Author: Thad Dunning
Publisher: Cambridge University Press
Published: 2019-07-11
Total Pages: 505
ISBN-13: 1108395074
DOWNLOAD EBOOKThroughout the world, voters lack access to information about politicians, government performance, and public services. Efforts to remedy these informational deficits are numerous. Yet do informational campaigns influence voter behavior and increase democratic accountability? Through the first project of the Metaketa Initiative, sponsored by the Evidence in Governance and Politics (EGAP) research network, this book aims to address this substantive question and at the same time introduce a new model for cumulative learning that increases coordination among otherwise independent researcher teams. It presents the overall results (using meta-analysis) from six independently conducted but coordinated field experimental studies, the results from each individual study, and the findings from a related evaluation of whether practitioners utilize this information as expected. It also discusses lessons learned from EGAP's efforts to coordinate field experiments, increase replication of theoretically important studies across contexts, and increase the external validity of field experimental research.
Author: Herbert Kitschelt
Publisher: Cambridge University Press
Published: 2007-03-29
Total Pages: 344
ISBN-13: 0521865050
DOWNLOAD EBOOKA study of patronage politics and the persistence of clientelism across a range of countries.
Author: Frances Rosenbluth
Publisher: Yale University Press
Published: 2018-10-02
Total Pages: 335
ISBN-13: 0300241054
DOWNLOAD EBOOKHow popular democracy has paradoxically eroded trust in political systems worldwide, and how to restore confidence in democratic politics In recent decades, democracies across the world have adopted measures to increase popular involvement in political decisions.
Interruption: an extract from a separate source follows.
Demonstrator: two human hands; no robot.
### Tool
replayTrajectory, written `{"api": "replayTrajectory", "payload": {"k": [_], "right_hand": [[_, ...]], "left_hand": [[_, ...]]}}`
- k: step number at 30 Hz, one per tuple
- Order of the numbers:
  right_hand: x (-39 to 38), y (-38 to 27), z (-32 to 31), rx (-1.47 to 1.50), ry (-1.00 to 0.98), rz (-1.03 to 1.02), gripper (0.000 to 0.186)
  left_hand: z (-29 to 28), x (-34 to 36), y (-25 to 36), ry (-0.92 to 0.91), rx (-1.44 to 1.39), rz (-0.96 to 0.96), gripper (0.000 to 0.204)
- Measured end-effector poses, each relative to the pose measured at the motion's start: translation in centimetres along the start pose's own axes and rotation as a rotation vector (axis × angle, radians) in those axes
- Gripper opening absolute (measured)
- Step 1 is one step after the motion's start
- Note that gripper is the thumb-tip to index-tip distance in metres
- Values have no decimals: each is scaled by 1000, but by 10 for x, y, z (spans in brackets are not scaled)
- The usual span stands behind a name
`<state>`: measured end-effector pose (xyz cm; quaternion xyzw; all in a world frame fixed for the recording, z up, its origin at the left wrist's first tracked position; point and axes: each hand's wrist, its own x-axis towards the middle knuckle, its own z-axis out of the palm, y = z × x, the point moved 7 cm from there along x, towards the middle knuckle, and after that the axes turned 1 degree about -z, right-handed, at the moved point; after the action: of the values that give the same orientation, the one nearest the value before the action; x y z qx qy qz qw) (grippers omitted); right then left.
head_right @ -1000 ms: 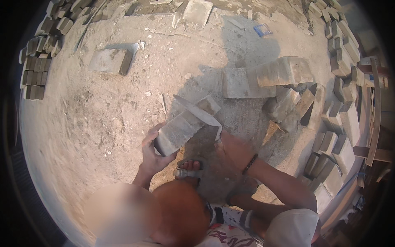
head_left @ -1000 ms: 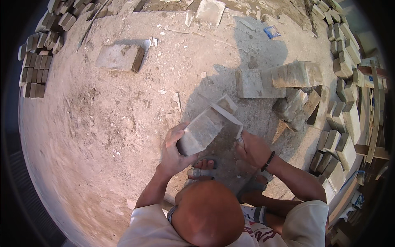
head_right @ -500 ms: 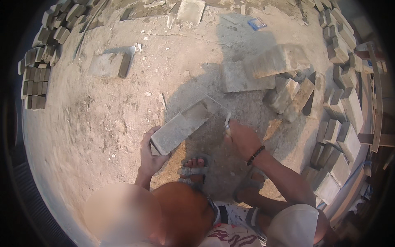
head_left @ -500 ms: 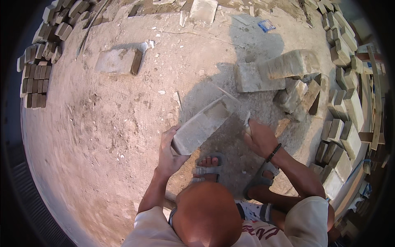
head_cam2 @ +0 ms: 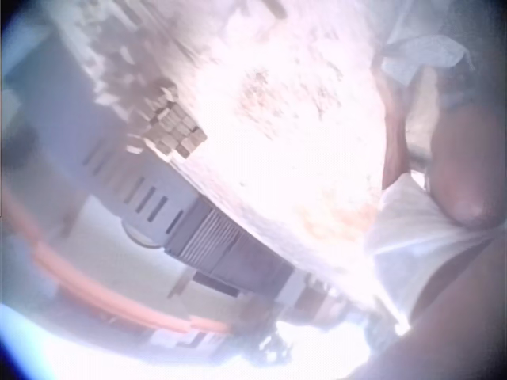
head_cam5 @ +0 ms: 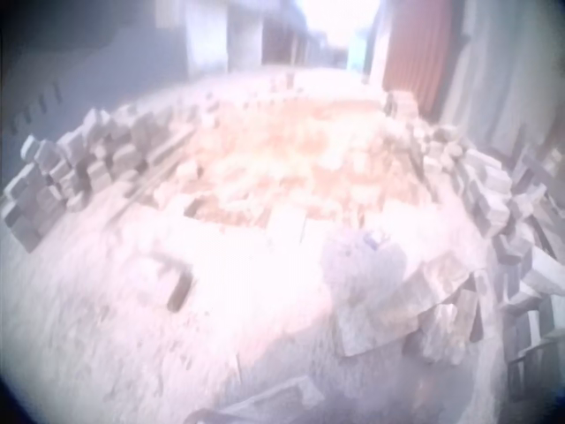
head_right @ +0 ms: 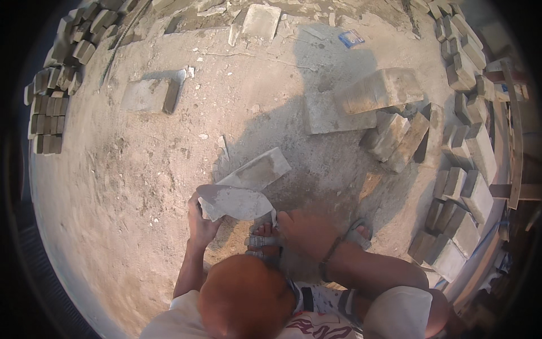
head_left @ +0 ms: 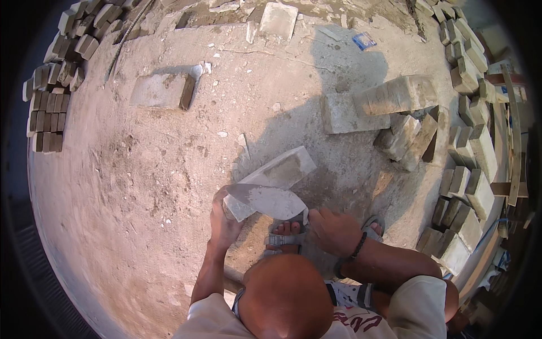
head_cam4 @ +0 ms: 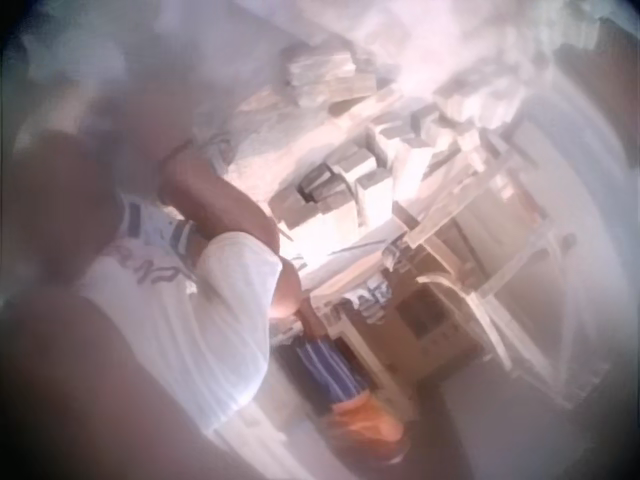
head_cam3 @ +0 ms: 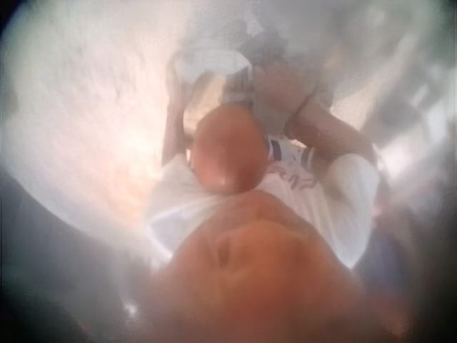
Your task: The person repeatedly picks up rectangular stone blocks and uses a hand chisel to chip and smooth their edges and faces. After shaping each block, the person places it on a nearby pile of finished stones. The process is repeated with multiple blocks throughout the clip.
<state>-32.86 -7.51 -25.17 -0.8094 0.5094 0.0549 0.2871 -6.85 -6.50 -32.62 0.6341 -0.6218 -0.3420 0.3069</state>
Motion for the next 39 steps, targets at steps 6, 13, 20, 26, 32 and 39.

Parties have turned to primaries and local caucuses to select candidates; ballot initiatives and referenda allow citizens to enact laws directly; many places now use proportional representation, encouraging smaller, more specific parties rather than two dominant ones.Yet voters keep getting angrier.There is a steady erosion of trust in politicians, parties, and democratic institutions, culminating most recently in major populist victories in the United States, the United Kingdom, and elsewhere. Frances Rosenbluth and Ian Shapiro argue that devolving power to the grass roots is part of the problem. Efforts to decentralize political decision-making have made governments and especially political parties less effective and less able to address constituents’ long-term interests. They argue that to restore confidence in governance, we must restructure our political systems to restore power to the core institution of representative democracy: the political party.
Author: OECD
Publisher: OECD Publishing
Published: 2014-09-15
Total Pages: 142
ISBN-13: 9264183639
DOWNLOAD EBOOKThere is growing recognition of the need for new approaches to the ways in which donors support accountability, but no broad agreement on what changed practice looks like. This publication aims to provide more clarity on the emerging practice.